Trust the unknown. Follow the signposts, believe in and listen to the angels you find along the way. Don't be afraid to accept the gifts that are there for the taking if you can only believe you are never alone in your journey. Accept that you can change. The transformation that awaits you is nothing short of a miracle. Actually, it IS a miracle.

It's a lot more fun than being a schmuck. Believe me, I know.

. . . keep coming back

"For that one fraction of a second you were open to options you had never considered. That is the exploration that awaits you. Not mapping the stars and studying nebulae, but charting the unknowable possibilities of existence."  ~ Q, to Picard, Star Trek The Next Generation, "All Good Things, Part II"
"The louder our world today is, the deeper God seems to remain in silence. Silence is the language of eternity. Noise passes." ~ Gertrud Von Le Fort

Friday, March 31, 2017

The Minutiae

"Flow with whatever is happening and let your mind be free. Stay centered by accepting whatever you are doing. This is the ultimate." ~ Chuang Tzu
Spring brings with it the smallest of nuances, the most gradual changes and spectacularly slow transitions. It can be the most subtle of seasons. Spring teaches us to pay attention and if we don't, we'll miss it altogether and suddenly summer will be upon us.

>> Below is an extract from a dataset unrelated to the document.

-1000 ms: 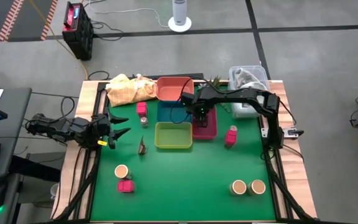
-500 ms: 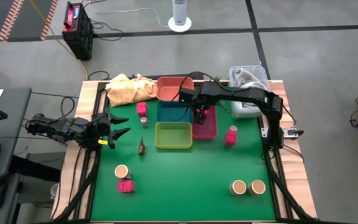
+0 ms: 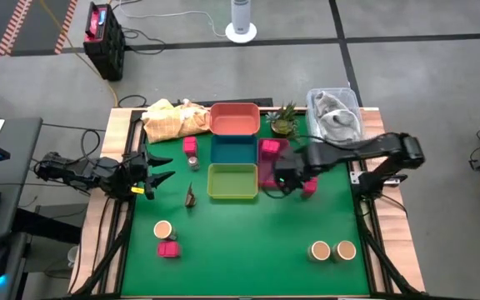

We have many parks and trails where I live and on a most recent run I turned off the main pathway to a nature loop through a wooded area. When in its fullest majesty this detour can only be described as the U.S. Midwest's answer to a European medieval greenwood. The last time I had entered the loop I remember wondering to myself when the rebirth would begin. This time I was greeted to an explosion of emerald, hunter, sea, moss, shamrock and a million other sub-shades of green.

I am grateful to have been struck by the wonder of the renewal, that I was not so concerned with pace or how each of my muscles, tendons and ligaments were feeling that I totally missed the show. The next act will be the return of blooms of blue-purple across the expanse of green creeping foliage.

It will be a sight to see. I will make it a point to take in the eruptions of colors and sounds of life renewing.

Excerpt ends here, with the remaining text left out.